Pemerintah Provinsi DKI Jakarta akan menggelar Festival Imlek Jakarta pada tanggal 13 hingga 17 Februari 2026. Acara ini dipusatkan di kawasan strategis Bundaran Hotel Indonesia (HI) serta Jalan Jenderal Sudirman dan Jalan MH Thamrin. Festival ini akan diisi dengan berbagai kegiatan menarik, mulai dari instalasi cahaya bertema Imlek, pertunjukan seni budaya Tionghoa, hingga lomba dekorasi gedung.
Inovasi Perayaan Imlek di Pusat Kota
Wakil Gubernur DKI Jakarta, Rano Karno, menyatakan bahwa persiapan perayaan Imlek tahun ini dirancang lebih meriah dengan melibatkan berbagai pihak. Pengelola gedung, pusat perbelanjaan, dan pelaku usaha di kawasan pusat kota turut dilibatkan untuk memeriahkan suasana.
“Hari ini kita datang ke sini sekaligus mengecek sudah sampai mana persiapan. Dalam rangka hari Imlek ini Jakarta menyambut cukup serius. Kita libatkan seluruh gedung yang di sini, kita bikin lomba. Nanti ini akan jauh lebih meriah,” ujar Rano saat meninjau persiapan di Bundaran HI, Jakarta Pusat, Rabu (11/2/2026).

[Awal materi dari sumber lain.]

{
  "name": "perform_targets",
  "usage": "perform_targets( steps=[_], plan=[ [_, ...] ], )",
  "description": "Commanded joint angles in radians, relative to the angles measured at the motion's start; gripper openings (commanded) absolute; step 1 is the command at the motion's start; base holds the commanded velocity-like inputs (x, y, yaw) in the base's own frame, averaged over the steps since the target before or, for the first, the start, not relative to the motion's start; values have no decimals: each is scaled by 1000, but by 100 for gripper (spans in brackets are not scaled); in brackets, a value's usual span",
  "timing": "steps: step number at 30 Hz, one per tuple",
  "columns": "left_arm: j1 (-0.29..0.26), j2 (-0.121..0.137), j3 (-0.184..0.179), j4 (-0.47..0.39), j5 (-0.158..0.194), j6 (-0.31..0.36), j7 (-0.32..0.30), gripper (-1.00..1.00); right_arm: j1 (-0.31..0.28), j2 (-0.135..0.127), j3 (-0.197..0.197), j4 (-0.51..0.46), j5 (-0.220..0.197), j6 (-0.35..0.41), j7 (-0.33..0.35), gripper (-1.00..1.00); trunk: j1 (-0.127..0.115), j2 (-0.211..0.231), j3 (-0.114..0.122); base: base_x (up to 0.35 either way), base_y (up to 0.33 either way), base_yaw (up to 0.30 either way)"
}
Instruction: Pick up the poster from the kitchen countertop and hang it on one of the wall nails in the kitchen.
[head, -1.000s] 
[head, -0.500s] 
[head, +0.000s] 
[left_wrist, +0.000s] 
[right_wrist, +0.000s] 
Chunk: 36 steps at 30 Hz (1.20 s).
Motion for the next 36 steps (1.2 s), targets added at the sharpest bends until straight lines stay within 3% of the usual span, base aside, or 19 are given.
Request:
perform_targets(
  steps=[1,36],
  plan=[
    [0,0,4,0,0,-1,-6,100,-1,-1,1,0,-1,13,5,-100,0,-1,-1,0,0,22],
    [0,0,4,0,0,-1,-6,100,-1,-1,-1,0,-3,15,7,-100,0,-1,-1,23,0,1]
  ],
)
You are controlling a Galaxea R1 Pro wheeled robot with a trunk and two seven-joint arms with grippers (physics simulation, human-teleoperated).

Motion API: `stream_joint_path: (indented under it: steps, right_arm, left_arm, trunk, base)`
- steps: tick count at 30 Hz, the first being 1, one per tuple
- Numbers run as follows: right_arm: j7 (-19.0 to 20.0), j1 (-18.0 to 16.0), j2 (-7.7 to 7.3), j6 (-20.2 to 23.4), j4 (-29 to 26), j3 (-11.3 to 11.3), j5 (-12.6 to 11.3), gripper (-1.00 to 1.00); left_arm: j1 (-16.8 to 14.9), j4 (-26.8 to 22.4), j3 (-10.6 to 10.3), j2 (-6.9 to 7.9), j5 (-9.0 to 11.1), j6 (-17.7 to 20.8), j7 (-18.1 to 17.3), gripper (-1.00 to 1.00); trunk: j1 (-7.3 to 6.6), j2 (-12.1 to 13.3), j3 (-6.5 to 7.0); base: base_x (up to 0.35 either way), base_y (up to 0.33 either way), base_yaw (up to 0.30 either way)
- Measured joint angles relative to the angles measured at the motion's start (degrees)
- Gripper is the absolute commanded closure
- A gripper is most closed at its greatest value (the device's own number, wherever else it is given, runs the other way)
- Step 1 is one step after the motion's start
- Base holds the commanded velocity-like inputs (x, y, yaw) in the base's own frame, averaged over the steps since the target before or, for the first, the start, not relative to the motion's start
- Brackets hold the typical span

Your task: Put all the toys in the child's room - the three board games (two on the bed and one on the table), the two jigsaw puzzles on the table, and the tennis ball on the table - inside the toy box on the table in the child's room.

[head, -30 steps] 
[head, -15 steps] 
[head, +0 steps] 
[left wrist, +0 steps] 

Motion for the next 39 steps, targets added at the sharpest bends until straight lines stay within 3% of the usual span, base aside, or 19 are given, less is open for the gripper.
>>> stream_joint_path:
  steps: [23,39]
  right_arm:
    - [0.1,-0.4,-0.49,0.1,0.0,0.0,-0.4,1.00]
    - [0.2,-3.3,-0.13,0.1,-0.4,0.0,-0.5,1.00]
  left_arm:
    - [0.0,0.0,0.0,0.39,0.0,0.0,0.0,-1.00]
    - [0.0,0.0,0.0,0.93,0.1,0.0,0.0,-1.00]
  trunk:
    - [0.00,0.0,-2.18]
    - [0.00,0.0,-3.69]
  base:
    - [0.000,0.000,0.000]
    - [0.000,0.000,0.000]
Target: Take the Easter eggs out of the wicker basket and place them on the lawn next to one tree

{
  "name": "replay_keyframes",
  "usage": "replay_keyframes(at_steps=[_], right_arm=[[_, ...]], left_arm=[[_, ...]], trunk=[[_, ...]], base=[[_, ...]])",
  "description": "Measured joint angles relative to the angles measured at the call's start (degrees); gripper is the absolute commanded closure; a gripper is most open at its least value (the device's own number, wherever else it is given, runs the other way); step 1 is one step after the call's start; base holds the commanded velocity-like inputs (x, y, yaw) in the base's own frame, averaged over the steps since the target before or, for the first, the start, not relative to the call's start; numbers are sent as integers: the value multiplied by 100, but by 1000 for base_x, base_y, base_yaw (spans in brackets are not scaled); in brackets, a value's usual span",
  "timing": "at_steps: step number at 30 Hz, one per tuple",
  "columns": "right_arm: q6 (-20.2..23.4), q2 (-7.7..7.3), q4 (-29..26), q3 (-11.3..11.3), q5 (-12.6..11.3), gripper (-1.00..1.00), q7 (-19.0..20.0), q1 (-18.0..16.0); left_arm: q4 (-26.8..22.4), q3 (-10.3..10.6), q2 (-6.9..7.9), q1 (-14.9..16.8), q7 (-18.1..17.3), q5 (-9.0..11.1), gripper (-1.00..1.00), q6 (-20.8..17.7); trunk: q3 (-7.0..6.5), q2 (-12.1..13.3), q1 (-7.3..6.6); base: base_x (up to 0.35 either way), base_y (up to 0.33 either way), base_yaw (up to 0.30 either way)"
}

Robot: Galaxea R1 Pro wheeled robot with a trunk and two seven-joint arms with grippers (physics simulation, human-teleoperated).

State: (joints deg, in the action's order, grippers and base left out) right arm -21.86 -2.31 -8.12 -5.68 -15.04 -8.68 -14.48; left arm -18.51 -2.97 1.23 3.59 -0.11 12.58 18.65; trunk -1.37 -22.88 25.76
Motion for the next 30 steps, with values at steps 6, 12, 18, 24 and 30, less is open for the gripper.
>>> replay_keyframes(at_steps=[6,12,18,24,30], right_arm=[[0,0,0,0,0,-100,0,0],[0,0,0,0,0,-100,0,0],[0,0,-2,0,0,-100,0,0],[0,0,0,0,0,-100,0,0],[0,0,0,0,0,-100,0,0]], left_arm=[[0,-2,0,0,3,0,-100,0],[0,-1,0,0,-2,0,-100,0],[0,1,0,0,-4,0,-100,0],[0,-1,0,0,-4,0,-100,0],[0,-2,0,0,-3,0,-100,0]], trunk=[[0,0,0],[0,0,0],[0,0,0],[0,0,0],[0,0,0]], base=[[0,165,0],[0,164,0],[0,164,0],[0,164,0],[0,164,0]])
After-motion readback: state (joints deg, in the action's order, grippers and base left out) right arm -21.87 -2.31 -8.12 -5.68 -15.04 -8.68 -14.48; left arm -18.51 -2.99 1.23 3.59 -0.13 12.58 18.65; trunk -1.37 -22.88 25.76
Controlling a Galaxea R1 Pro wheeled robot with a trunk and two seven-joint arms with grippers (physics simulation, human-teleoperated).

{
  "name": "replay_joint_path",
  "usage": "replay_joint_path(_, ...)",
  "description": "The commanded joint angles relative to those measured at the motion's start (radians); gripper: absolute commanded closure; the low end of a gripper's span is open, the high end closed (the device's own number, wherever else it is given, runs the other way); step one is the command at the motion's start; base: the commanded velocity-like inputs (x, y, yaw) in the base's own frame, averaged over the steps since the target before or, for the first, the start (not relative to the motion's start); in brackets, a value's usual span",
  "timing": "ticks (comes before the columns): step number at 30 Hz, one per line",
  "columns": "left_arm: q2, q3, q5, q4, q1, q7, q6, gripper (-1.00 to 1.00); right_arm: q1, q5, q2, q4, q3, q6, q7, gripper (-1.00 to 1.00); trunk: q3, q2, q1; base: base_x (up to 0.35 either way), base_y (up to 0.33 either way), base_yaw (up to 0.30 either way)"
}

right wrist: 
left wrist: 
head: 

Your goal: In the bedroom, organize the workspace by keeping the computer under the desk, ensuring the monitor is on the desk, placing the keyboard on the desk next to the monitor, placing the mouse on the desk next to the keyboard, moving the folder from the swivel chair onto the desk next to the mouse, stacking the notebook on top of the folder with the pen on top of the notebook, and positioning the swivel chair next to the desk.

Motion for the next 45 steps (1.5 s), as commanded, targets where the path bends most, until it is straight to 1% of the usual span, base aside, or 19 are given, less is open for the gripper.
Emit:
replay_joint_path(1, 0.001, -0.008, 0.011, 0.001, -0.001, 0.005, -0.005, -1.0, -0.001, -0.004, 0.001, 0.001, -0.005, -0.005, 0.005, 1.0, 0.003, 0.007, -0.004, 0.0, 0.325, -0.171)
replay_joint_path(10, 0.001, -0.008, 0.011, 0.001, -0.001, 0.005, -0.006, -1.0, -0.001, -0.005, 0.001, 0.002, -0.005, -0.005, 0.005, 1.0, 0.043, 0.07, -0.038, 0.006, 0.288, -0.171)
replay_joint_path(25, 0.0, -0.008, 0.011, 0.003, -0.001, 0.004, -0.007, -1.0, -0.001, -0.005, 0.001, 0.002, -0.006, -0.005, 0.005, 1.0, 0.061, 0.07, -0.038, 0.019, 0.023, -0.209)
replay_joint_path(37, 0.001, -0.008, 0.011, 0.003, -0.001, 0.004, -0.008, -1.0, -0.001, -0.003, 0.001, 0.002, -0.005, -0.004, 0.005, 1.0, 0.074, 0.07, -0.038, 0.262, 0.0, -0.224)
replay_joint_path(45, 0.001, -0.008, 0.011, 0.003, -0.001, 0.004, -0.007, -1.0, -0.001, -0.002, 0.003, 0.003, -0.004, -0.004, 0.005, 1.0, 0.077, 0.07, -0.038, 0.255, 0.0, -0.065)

Rano menjelaskan bahwa lomba dekorasi Imlek akan diadakan di gedung-gedung sepanjang Jalan MH Thamrin hingga Jenderal Sudirman. Para pengelola kawasan dan peritel didorong untuk berinovasi dalam mempercantik wajah ibu kota dengan ornamen khas Imlek.
“Lomba dekorasi Imlek digelar di gedung-gedung di sepanjang Thamrin, Sudirman. Ini mengajak para peritel, kawasan, pengelola gedung untuk berinovasi mempercantik wajah ibu kota,” tambahnya.
Rangkaian Acara Festival Imlek Jakarta
Selain lomba dekorasi, Festival Imlek Jakarta juga akan menyajikan instalasi cahaya tematik di sekitar Bundaran HI. Pengunjung dapat menikmati berbagai pertunjukan seni budaya Tionghoa. Salah satu yang paling dinanti adalah Simfoni Imlek Jakarta Kolosal, yang dijadwalkan tampil pada 13 Februari di kawasan depan Plaza Indonesia. Pertunjukan ini akan menampilkan lebih dari 50 alat musik Tionghoa dan tarian tematik dengan durasi sekitar satu jam.
Rangkaian acara tidak hanya terbatas di pusat kota. Festival Pecinan Jakarta akan diselenggarakan pada 15-17 Februari di Anjungan DKI Jakarta, Taman Mini Indonesia Indah (TMII). Selain itu, ada juga Festival Klenteng Jakarta dan perayaan Cap Go Meh pada 3 Maret di Pancoran Chinatown Point.
Aktivitas Kota Tetap Berjalan Normal
Rano Karno memastikan bahwa selama Festival Imlek berlangsung, tidak akan ada penutupan jalan seperti pada acara car free night. Kawasan Sudirman-Thamrin akan tetap dibuka untuk lalu lintas demi kelancaran aktivitas kota.
“Kita tidak tutup jalan, karena ini bagian dari Jakarta yang harus hidup. Kegiatan malam akan dinikmati sama seperti waktu Christmas,” jelasnya.
Ia menambahkan bahwa rangkaian perayaan lintas budaya ini juga bertujuan untuk mendorong sektor pariwisata dan pergerakan ekonomi Jakarta. Hal ini sejalan dengan tingginya okupansi hotel selama periode libur akhir tahun lalu. Melalui festival ini, Jakarta ingin menunjukkan diri sebagai kota global yang merayakan keberagaman.